What is a Culture of Peace? – by Louise Diamond

We live in a world where violence is not only rampant; it is normative.  War as a staple of foreign policy; violence against women; the often-invisible violence of poverty, racism, and all forms of discrimination; political and religious polarization with demonization of ‘the other;’ a dehumanizing penal system; the degradation of the environment; and the glorification of violence in movies, films, television, music, and video games are taken for granted as just the way things are.  It doesn’t have to be like this.  We can do better.

We stand at a critical choice point in human evolution – do we continue down this path or choose another way to be together in this one planet we all call home?  Around the world, many are choosing the peace path, and working at the very foundations of society to change basic assumptions, norms, and behaviors, and to build new institutions, methodologies, and alliances– in short, to build a culture of peace.

The United Nations declared the years 2001-2010 as the UN Decade of Peace and Nonviolence for the Children of the World.  As we near the end of this decade, we have the opportunity to accelerate our efforts on behalf of this mission.  But first we must know, ‘What is a culture of peace?  What are we trying to establish?’

A working definition of peace will help with this quest.  In The Peace Book: 108 Ways to Create a More Peaceful World, (The Peace Company; adapted from pp. xvi-xvii) I have written:

Peace is more than the absence of war, violence, or conflict, though that is an important first step. Peace is a presence–the presence of connection.

Inner peace is about connection with our true and natural self, and a sense of being part of something larger. This connection gives rise to serenity, balance, and a feeling of well-being. [We connect to the living spirit of life itself that allows us to know all people as our brothers and sisters, and every living being – including the earth – a relative.]

Peace with others is about our connection with the open heart, through which we remember our shared humanness.

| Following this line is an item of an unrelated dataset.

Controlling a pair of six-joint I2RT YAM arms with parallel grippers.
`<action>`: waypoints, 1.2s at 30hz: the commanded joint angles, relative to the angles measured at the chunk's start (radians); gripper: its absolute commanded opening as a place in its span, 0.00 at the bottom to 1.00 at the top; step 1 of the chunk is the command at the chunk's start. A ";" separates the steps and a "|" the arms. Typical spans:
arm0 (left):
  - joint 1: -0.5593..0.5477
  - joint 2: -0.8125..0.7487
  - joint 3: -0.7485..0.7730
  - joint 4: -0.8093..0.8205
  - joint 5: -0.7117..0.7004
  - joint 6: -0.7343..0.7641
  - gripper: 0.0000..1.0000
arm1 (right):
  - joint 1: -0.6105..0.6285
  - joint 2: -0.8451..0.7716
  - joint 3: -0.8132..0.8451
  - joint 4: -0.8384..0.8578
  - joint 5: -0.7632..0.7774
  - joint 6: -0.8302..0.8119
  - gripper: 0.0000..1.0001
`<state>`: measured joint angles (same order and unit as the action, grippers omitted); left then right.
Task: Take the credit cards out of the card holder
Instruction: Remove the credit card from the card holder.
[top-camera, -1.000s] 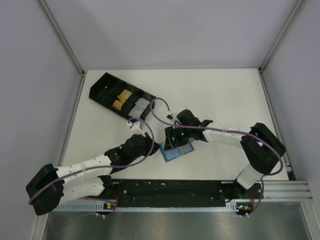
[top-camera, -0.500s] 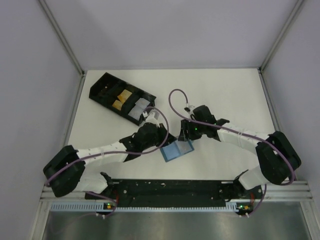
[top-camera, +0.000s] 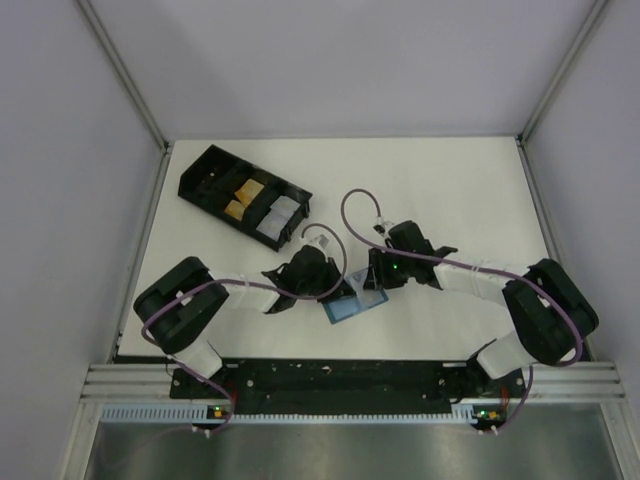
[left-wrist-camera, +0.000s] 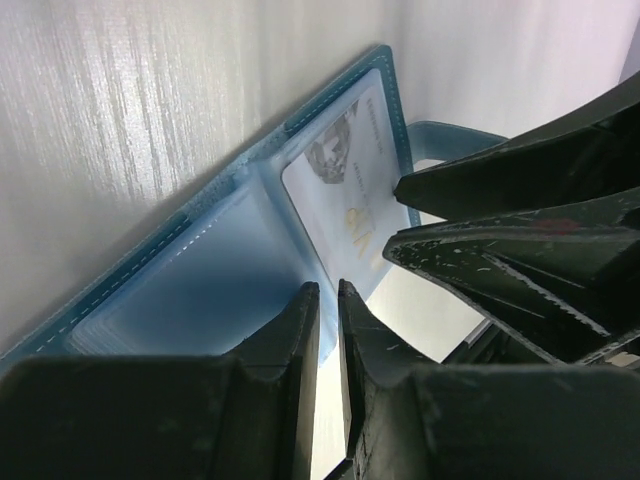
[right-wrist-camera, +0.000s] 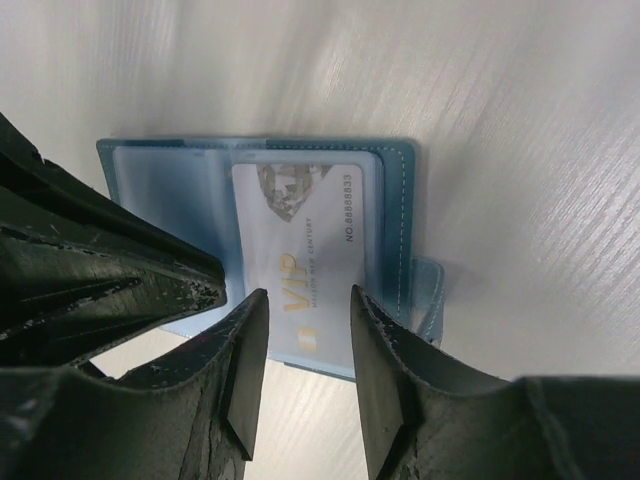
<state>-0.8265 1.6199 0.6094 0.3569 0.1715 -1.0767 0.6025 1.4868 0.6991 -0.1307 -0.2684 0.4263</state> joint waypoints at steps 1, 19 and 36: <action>0.004 0.029 0.029 0.079 0.029 -0.006 0.19 | -0.012 0.016 -0.019 0.042 0.021 0.023 0.37; 0.029 0.075 -0.014 0.103 0.003 -0.058 0.31 | -0.012 -0.056 -0.021 0.017 0.012 0.052 0.33; 0.038 0.067 -0.037 0.131 0.006 -0.074 0.12 | -0.024 0.003 0.069 -0.012 0.055 -0.008 0.29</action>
<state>-0.7937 1.6955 0.5880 0.4709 0.1936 -1.1545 0.5911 1.4639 0.7219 -0.1551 -0.2245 0.4446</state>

This brings us to the practice of conflict resolution, forgiveness, and reconciliation.  [We connect to the power of love that transcends fear, anger, sorrow, and aggression, and leads us to compassion and a desire to end the suffering of all.]

Peace in our communities and in the world requires a connection to respect for our multiple differences, and for the right of all people to justice, freedom, and dignity. This leads to trust, community, and co-existence.  [We understand we are all in this together, that all people have the same basic needs and desires, and so we act for the common good rather than for the benefit of a few.]

Peace is a state of mind and a path of action. It is a concept, a goal, an experience, a path. Peace is an ideal. It is both intangible and concrete; complex and simple; exciting and calming. Peace is personal and political; it is spiritual and practical; local and global. It is a process and an outcome, and, above all, a way of being.